The forward scatter (FSC) and side scatter (SSC) voltages used to visualize samples can also prove to be problematic for general flow users and therefore need to be optimized for every sample. Setting up photomultiplier tube (PMT) voltages for fluorescence detection should be carried out, using unstained cells or by voltration, an experiment that uses a mixture of negative and labelled beads to optimize PMT voltage. Optimal voltage range gives the maximum separation between particle populations while retaining signals in linear detection range.

The stability of the detection system can also be monitored via PMT voltage or detector gain measurements, using the same PMT voltage or gain settings to confirm that FSC and SSC signals are stable when calibrated against bead-based standards (1). Proper placement of optical filters is also important, as is having a standard method for identifying the potential causes of unexpected results, including sample preparation.

Scott concludes with a key piece of advice: “Proper controls are key.” Use of negative, compensation and “fluorescence minus one” (FMO) controls should always be used alongside samples, in addition to beads for routine instrument testing. Regular testing, coupled with the application of best practice guidelines and use of the right controls, can improve the consistency and reproducibility of flow cytometry data.

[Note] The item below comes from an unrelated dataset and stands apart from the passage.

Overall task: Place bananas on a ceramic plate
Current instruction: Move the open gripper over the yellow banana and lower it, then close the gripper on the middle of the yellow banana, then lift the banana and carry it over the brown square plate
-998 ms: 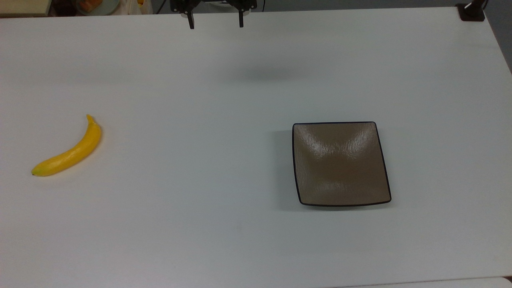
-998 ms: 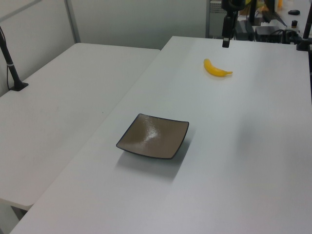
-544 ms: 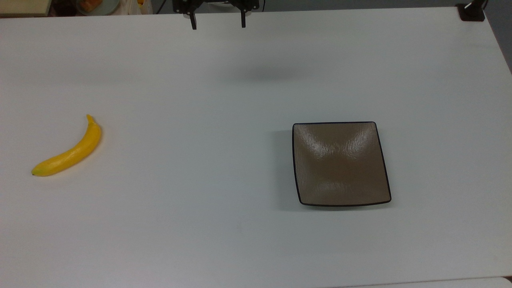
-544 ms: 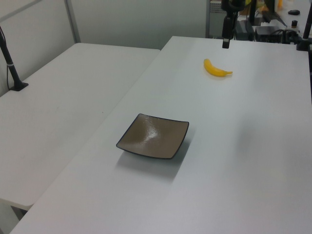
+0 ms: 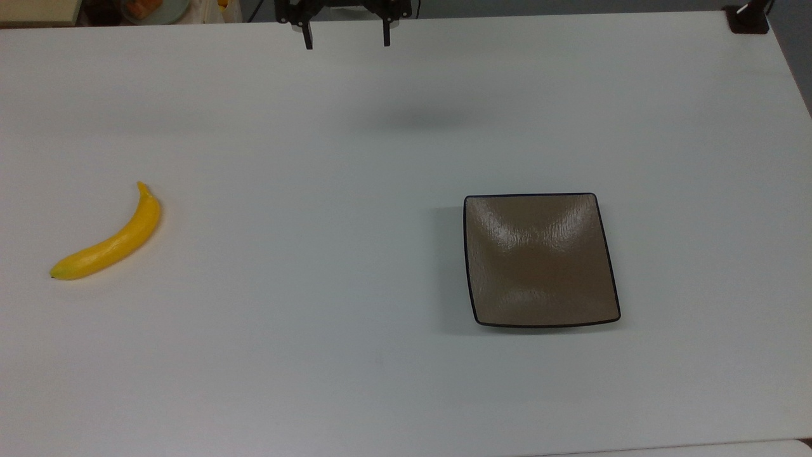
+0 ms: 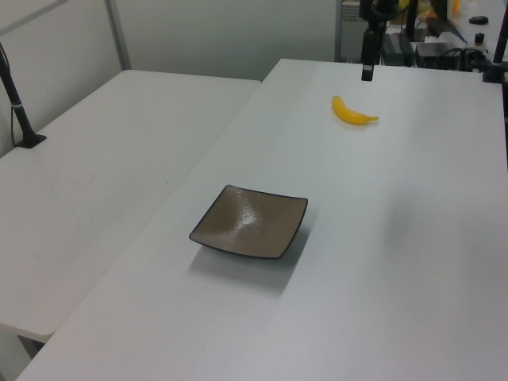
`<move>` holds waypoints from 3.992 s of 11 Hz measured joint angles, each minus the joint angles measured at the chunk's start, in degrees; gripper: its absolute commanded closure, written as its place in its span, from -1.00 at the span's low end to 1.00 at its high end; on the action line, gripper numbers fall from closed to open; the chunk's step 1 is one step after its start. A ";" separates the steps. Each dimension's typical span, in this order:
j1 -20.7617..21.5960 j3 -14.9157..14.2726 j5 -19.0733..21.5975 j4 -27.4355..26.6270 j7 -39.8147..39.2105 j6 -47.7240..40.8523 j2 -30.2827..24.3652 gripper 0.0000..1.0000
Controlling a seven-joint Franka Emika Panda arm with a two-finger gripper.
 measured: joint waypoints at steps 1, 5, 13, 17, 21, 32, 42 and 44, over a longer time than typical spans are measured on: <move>-0.61 -0.07 0.00 0.01 0.00 0.01 0.00 -1.00; -8.62 -0.36 -0.01 0.95 -2.17 0.61 1.14 -1.00; -25.47 -0.63 -0.02 18.50 -5.24 5.59 21.38 -1.00; -26.03 -1.15 -0.02 21.62 0.18 14.66 29.12 -1.00; -26.16 -1.43 -0.02 21.82 2.39 20.08 34.45 -1.00; -26.19 -1.43 -0.02 21.98 4.71 28.84 43.36 -0.29; -26.02 -1.25 0.00 22.28 4.99 28.89 41.55 0.85; -25.36 -0.55 0.04 22.24 4.99 25.76 37.04 0.85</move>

  1. Wang L., Hoffman R.A. (2017) Flow Cytometer Performance Characterization, Standardization, and Control. In: Robinson J., Cossarizza A. (eds) Single Cell Analysis. Series in BioEngineering. Springer, Singapore.
  2. Hoffman, R.A., Wood, J.C.S., 2007. Characterization of Flow Cytometer Instrument Sensitivity. In: Current Protocols in Cytometry, John Wiley & Sons, Inc., USA.
  3. van der Strate, B., et al., 2017. Best practices in performing flow cytometry in a regulated environment: feedback from experience within the European Bioanalysis Forum. Bioanalysis 9(16):1253-64.